**Activity:**
From the data below, repeat everything exactly except the images.

**Data section:**
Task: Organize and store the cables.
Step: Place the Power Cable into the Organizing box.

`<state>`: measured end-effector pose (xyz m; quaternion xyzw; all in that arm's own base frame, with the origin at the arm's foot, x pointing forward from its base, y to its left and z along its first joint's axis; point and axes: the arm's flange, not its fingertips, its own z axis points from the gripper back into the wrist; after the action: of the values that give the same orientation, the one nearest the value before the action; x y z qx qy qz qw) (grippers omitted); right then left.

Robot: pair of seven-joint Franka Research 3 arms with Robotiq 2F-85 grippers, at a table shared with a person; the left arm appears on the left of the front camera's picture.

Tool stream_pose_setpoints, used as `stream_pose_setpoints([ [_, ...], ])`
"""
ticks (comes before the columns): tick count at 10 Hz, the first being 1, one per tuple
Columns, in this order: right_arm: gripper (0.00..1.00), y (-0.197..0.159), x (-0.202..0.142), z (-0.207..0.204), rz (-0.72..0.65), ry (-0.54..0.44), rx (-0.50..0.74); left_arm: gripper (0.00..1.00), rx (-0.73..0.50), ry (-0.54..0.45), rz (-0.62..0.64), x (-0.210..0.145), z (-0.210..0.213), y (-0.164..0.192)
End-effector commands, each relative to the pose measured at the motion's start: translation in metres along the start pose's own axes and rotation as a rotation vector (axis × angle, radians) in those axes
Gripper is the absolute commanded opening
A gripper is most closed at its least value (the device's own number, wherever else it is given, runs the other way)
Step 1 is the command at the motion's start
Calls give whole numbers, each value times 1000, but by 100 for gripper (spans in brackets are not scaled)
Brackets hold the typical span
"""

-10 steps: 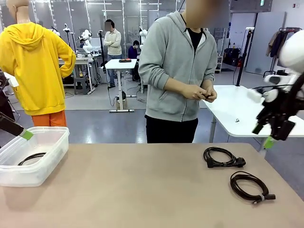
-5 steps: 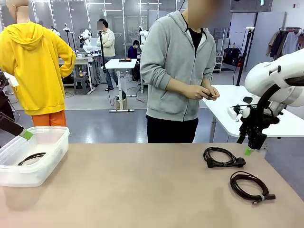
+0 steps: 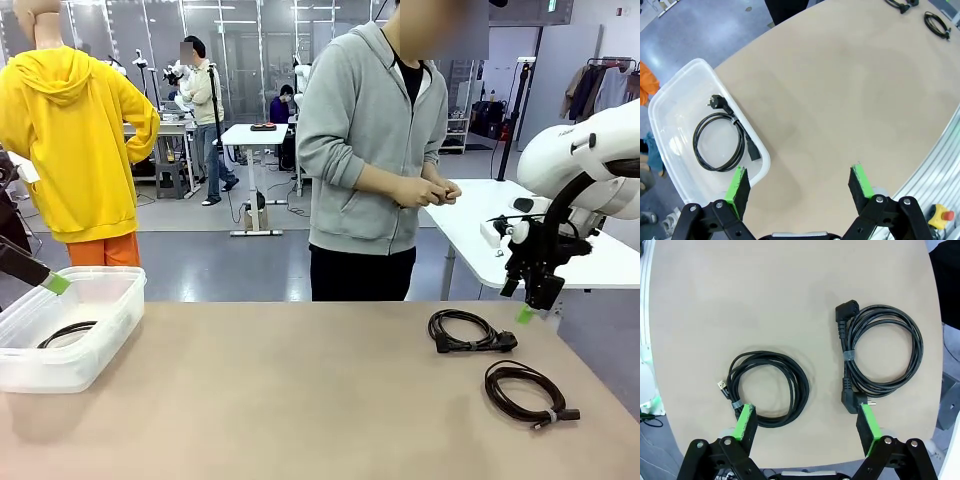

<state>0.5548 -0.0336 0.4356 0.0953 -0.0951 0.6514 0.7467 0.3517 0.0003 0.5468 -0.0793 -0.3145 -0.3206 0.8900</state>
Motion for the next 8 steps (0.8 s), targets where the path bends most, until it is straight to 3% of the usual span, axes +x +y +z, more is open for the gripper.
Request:
stream_pose_setpoints([
  [1,100,-9,9,-15,18,34,20,100,4,-3,12,2,-1,-2],
  [3,100,-29,20,-37,48,29,44,100,4,-3,12,2,-1,-2],
  [5,100,-46,28,-64,20,105,78,100,4,-3,12,2,-1,-2],
  [8,100,-41,29,-83,21,130,0,100,4,-3,12,2,-1,-2],
])
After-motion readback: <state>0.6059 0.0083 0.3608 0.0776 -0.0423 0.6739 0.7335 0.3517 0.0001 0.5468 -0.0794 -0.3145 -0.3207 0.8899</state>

**Exercise result:**
Task: Organize and store the cables.
Step: Place the Power Cable into the Organizing box.

`<state>`: measured end-effector pose (xyz m; quaternion xyzw; all in that arm's own base frame, with the origin at the arm's foot, x pointing forward from its base, y to its left and z along its first joint's axis; point and axes: the arm's flange, not its fingertips, its own z axis points from the gripper back into the wrist; after the action: of the values that give the same orientation, the one nearest the value before the action; x y z qx qy qz qw) (grippers omitted); right then left.

Robot: pair of seven-joint Franka Research 3 arms with Robotiq 2F-85 grippers, at a table shared with a person; the left arm appears on the left of the front camera's picture.

Tool stream_pose_setpoints, used as `stream_pose_setpoints([ [_, ...], ])`
"""
ticks (comes before the columns): tick count at 10 Hz, the first being 1, one per tuple
Columns, in this order: right_arm: gripper (0.00..1.00), y (-0.197..0.159), x (-0.202..0.142), z (-0.207..0.204), rz (-0.72..0.65), ry (-0.54..0.44), rx (-0.50..0.74); left_arm: gripper (0.00..1.00), rx (-0.73..0.50), ry (-0.54..0.45), rz (-0.62..0.64), x (-0.210..0.145), z (-0.210..0.213), y (-0.164..0.192)
End-effector commands, each relative to the pose measured at the motion's start: translation in metres along the start pose's own axes and rotation as a rotation vector (axis × angle, radians) in those axes
Gripper is the absolute commanded opening
A gripper is most closed at its least value (the device's own number, wherever else it is given, runs the other way)
Step 1 is the command at the motion's start
Calls give whole numbers, each value times 1000, but by 100 for gripper (spans in brackets are not scaled)
Brackets hold the typical span
"""

-10 steps: 
-5 steps: 
+0 steps: 

<state>0.5548 -0.0336 0.4356 0.0953 -0.0951 0.6514 0.7467 0.3517 0.0003 0.5468 -0.0793 -0.3145 -0.3206 0.8900</state>
Motion for the next 8 steps (0.8 s), targets where the path bends most, until it is straight to 3% of the usual span, axes +x +y +z, more is open for the gripper.
Request:
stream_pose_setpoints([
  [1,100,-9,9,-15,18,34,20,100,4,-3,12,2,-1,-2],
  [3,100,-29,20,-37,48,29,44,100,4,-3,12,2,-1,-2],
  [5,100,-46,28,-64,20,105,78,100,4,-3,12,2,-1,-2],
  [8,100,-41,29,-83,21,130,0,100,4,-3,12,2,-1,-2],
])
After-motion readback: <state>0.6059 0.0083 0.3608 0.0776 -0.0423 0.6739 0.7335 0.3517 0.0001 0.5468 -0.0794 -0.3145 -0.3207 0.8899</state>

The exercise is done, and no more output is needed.